Aktuelle Rechtsprechung zum sog. Filesharing

Wie oft haben Eltern schon böse Überraschungen erlebt und Post im Briefkasten vorgefunden, mit der sie abgemahnt werden, eine durch Filesharing begangene Urheberrechtsverletzung zu unterlassen oder schlimmstenfalls auf Schadensersatz in nicht unbeträchtlicher Höhe hierfür verklagt zu werden. Oft steckt der Nachwuchs dahinter, der aus Unwissenheit oder Unachtsamkeit auf die vielfältigen Filesharing-Plattformen hereinfällt, die urheberrechtsgeschützte Werke wie Musik, Bücher, Computerspiele und ähnliches zum Download anbieten.

„Internetnutzer müssen weder das Surfverhalten ihres Ehepartners [bzw. ihrer Kinder] dokumentieren noch dessen [deren] Computer auf unzulässige Software untersuchen, um illegalen Uploads auf die Spur zu kommen“: das stellte der Bundesgerichtshof (BGH) bislang in seiner Rechtsprechung klar und verwies auf den grundrechtlichen Schutz von Ehe und Familie (Urt. v. 06.10.2016, Az. I ZR 154/15). Demnach reicht es aus, wenn der Anschlussinhaber offenlegt, wer bei ihm zu Hause zum Zeitpunkt der Rechtsgutverletzung noch alles Zugang zum Internet hatte – mehr kann von ihm nicht verlangt werden.
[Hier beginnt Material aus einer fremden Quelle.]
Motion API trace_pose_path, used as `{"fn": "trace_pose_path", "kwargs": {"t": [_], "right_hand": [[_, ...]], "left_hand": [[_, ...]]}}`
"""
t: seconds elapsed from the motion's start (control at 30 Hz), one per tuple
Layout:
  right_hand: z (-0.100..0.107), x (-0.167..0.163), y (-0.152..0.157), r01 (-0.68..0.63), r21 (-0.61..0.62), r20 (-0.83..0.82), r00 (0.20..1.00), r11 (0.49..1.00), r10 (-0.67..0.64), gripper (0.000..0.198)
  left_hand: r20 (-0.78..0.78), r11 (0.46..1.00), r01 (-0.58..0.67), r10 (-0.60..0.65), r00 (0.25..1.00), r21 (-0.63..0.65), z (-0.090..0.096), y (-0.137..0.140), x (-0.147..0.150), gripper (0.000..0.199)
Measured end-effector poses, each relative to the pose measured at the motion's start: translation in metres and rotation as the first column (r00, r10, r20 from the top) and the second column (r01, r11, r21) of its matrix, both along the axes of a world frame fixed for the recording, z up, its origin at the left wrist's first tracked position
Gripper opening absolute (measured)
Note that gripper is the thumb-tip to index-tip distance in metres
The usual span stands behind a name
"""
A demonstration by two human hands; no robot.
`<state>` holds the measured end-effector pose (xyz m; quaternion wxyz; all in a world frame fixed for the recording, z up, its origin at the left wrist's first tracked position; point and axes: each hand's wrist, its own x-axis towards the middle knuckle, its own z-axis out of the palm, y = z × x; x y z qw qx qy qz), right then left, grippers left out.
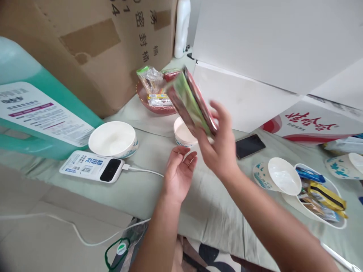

Diese Rechtsprechung ist nunmehr auf den Prüfstand vor dem EuGH gekommen.

Hier klagte der Bastei-Lübbe Verlag gegen einen Mann aus München als Anschlussinhaber, nachdem von seinem Anschluss aus ein Hörbuch zum illegalen Downloads angeboten worden war. Der Mann hatte sich vor dem Landgericht München I noch damit verteidigen können, dass auch seine Eltern Zugang zu dem Internetanschluss gehabt hätten. Nähere Angaben hierzu machte er allerdings nicht. Aufgrund der oben zitierten BGH-Rechtsprechung sah sich das Landgericht München nunmehr genötigt, eine Vorlage zum EuGH zu machen, um zu überprüfen zu lassen, ob EU-Vorschriften dieser Rechtsprechung entgegenstehen.

Der EuGH hat in seinem jetzt ergangenen Urteil vom 18.10.2018 (Aktenzeichen C-149/17) nun klargestellt, dass sich der Inhaber eines Internetanschlusses der Haftung für Urheberrechtsverstöße nicht allein dadurch entziehen kann, dass er vorträgt, auch andere Familienmitglieder hätten Zugriff auf den Anschluss.

Der EuGH konstatierte, dass es ein Gleichgewicht zwischen den verschiedenen Grundrechten geben müsse: zum einen für das Grundrecht auf Schutz von Ehe und Familie, zum anderen für das Grundrecht auf Schutz des geistigen Eigentums. Dieses Gleichgewicht sah der EuGH zulasten des Grundrechts auf Schutz geistigen Eigentums im vorliegenden Fall durch die Entscheidung des Landgericht Münchens verletzt.

Das Landgericht München I muss nunmehr prüfen, ob das nationale Recht über Mittel verfügt, die es den zuständigen Gericht ermöglichen, die Erteilung der erforderlichen Auskunft anzuordnen, mit denen sich unter Umständen, wie denen des oben genannten Verfahrens, die Urheberrechtsverletzung und die Identität des Zuwiderhandelnden feststellen lässt.

Es bleibt also abzuwarten, ob der bislang überwiegende Schutz der Familie nunmehr wegbricht und der Anschlussinhaber für Urheberrechtsverstöße von Familienmitgliedern nun doch haftbar gemacht werden kann.